(The problem) All lines of the following material must be written out exactly as they appear.

(Input data)
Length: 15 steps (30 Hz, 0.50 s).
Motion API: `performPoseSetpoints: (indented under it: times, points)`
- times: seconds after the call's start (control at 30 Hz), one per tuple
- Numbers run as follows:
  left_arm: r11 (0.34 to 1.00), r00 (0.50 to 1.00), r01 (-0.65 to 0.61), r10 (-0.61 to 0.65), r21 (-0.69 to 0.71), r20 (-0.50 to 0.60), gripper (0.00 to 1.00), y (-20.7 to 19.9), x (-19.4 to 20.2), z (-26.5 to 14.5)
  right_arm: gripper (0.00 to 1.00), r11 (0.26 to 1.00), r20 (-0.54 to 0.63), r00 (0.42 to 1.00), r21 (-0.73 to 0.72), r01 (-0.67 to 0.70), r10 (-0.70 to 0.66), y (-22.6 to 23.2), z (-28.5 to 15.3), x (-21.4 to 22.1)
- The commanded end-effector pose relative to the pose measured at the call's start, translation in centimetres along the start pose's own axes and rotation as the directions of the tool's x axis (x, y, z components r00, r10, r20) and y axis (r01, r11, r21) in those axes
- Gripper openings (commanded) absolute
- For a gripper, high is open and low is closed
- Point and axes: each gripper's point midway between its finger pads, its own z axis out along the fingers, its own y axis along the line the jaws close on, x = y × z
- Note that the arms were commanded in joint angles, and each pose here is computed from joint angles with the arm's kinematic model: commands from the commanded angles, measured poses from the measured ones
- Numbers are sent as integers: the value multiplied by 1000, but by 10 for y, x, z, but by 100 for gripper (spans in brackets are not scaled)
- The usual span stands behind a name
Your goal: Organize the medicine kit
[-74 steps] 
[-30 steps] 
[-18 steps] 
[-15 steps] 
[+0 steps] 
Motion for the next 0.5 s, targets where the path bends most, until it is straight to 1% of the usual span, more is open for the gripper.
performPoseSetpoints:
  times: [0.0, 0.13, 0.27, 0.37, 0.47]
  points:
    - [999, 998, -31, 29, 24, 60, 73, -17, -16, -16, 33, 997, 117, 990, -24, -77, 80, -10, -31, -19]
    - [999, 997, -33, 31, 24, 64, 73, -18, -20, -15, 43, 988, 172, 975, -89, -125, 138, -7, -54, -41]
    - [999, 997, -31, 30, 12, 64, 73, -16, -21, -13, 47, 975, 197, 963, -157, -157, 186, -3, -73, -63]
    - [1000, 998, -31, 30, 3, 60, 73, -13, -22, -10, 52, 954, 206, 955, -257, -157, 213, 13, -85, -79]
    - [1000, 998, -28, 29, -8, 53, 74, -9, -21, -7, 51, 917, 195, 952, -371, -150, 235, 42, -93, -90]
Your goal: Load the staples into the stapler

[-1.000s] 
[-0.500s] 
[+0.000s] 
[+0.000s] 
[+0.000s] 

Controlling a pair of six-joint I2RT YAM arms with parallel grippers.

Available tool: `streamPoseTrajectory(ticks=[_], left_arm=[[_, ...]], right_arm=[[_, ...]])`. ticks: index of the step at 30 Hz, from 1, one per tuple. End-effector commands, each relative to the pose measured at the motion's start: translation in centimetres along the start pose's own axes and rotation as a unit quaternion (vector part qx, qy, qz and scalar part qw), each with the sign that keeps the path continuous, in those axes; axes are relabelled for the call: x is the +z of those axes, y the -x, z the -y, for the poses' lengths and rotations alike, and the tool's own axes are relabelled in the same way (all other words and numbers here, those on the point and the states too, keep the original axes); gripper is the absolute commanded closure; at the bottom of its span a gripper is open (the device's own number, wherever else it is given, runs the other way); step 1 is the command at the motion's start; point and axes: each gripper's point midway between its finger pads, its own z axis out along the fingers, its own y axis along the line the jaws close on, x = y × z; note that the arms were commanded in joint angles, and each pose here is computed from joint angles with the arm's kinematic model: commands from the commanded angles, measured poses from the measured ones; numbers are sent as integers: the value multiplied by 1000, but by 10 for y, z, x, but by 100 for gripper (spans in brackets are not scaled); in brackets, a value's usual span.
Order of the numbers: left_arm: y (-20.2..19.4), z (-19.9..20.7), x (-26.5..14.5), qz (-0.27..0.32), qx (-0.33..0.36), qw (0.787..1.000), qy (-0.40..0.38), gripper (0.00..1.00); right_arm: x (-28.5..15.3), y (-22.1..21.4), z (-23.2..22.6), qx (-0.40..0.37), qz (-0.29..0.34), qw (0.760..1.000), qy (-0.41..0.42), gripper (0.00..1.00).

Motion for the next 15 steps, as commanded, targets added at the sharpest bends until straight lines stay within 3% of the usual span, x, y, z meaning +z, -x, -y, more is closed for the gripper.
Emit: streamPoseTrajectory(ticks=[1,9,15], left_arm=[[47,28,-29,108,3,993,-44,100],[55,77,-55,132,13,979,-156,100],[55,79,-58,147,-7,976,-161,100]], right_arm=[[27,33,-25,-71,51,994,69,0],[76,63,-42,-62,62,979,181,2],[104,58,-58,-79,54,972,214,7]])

(Answer to this problem)
Length: 15 steps (30 Hz, 0.50 s).
Motion API: `performPoseSetpoints: (indented under it: times, points)`
- times: seconds after the call's start (control at 30 Hz), one per tuple
- Numbers run as follows:
  left_arm: r11 (0.34 to 1.00), r00 (0.50 to 1.00), r01 (-0.65 to 0.61), r10 (-0.61 to 0.65), r21 (-0.69 to 0.71), r20 (-0.50 to 0.60), gripper (0.00 to 1.00), y (-20.7 to 19.9), x (-19.4 to 20.2), z (-26.5 to 14.5)
  right_arm: gripper (0.00 to 1.00), r11 (0.26 to 1.00), r20 (-0.54 to 0.63), r00 (0.42 to 1.00), r21 (-0.73 to 0.72), r01 (-0.67 to 0.70), r10 (-0.70 to 0.66), y (-22.6 to 23.2), z (-28.5 to 15.3), x (-21.4 to 22.1)
- The commanded end-effector pose relative to the pose measured at the call's start, translation in centimetres along the start pose's own axes and rotation as the directions of the tool's x axis (x, y, z components r00, r10, r20) and y axis (r01, r11, r21) in those axes
- Gripper openings (commanded) absolute
- For a gripper, high is open and low is closed
- Point and axes: each gripper's point midway between its finger pads, its own z axis out along the fingers, its own y axis along the line the jaws close on, x = y × z
- Note that the arms were commanded in joint angles, and each pose here is computed from joint angles with the arm's kinematic model: commands from the commanded angles, measured poses from the measured ones
- Numbers are sent as integers: the value multiplied by 1000, but by 10 for y, x, z, but by 100 for gripper (spans in brackets are not scaled)
- The usual span stands behind a name
Your goal: Organize the medicine kit
[-74 steps] 
[-30 steps] 
[-18 steps] 
[-15 steps] 
[+0 steps] 
Motion for the next 0.5 s, targets where the path bends most, until it is straight to 1% of the usual span, more is open for the gripper.
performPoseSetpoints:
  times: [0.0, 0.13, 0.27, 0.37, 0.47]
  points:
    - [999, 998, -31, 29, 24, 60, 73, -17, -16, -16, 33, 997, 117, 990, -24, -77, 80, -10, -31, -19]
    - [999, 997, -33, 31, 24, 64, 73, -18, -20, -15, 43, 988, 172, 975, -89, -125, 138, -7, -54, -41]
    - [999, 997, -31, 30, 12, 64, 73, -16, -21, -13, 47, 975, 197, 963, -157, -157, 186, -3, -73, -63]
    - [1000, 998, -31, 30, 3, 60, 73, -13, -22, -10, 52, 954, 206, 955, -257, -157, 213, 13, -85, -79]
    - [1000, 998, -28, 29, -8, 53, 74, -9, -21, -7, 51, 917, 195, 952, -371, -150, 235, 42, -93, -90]
Your goal: Load the staples into the stapler

[-1.000s] 
[-0.500s] 
[+0.000s] 
[+0.000s] 
[+0.000s] 

Controlling a pair of six-joint I2RT YAM arms with parallel grippers.

Available tool: `streamPoseTrajectory(ticks=[_], left_arm=[[_, ...]], right_arm=[[_, ...]])`. ticks: index of the step at 30 Hz, from 1, one per tuple. End-effector commands, each relative to the pose measured at the motion's start: translation in centimetres along the start pose's own axes and rotation as a unit quaternion (vector part qx, qy, qz and scalar part qw), each with the sign that keeps the path continuous, in those axes; axes are relabelled for the call: x is the +z of those axes, y the -x, z the -y, for the poses' lengths and rotations alike, and the tool's own axes are relabelled in the same way (all other words and numbers here, those on the point and the states too, keep the original axes); gripper is the absolute commanded closure; at the bottom of its span a gripper is open (the device's own number, wherever else it is given, runs the other way); step 1 is the command at the motion's start; point and axes: each gripper's point midway between its finger pads, its own z axis out along the fingers, its own y axis along the line the jaws close on, x = y × z; note that the arms were commanded in joint angles, and each pose here is computed from joint angles with the arm's kinematic model: commands from the commanded angles, measured poses from the measured ones; numbers are sent as integers: the value multiplied by 1000, but by 10 for y, z, x, but by 100 for gripper (spans in brackets are not scaled); in brackets, a value's usual span.
Order of the numbers: left_arm: y (-20.2..19.4), z (-19.9..20.7), x (-26.5..14.5), qz (-0.27..0.32), qx (-0.33..0.36), qw (0.787..1.000), qy (-0.40..0.38), gripper (0.00..1.00); right_arm: x (-28.5..15.3), y (-22.1..21.4), z (-23.2..22.6), qx (-0.40..0.37), qz (-0.29..0.34), qw (0.760..1.000), qy (-0.41..0.42), gripper (0.00..1.00).

Motion for the next 15 steps, as commanded, targets added at the sharpest bends until straight lines stay within 3% of the usual span, x, y, z meaning +z, -x, -y, more is closed for the gripper.
Emit: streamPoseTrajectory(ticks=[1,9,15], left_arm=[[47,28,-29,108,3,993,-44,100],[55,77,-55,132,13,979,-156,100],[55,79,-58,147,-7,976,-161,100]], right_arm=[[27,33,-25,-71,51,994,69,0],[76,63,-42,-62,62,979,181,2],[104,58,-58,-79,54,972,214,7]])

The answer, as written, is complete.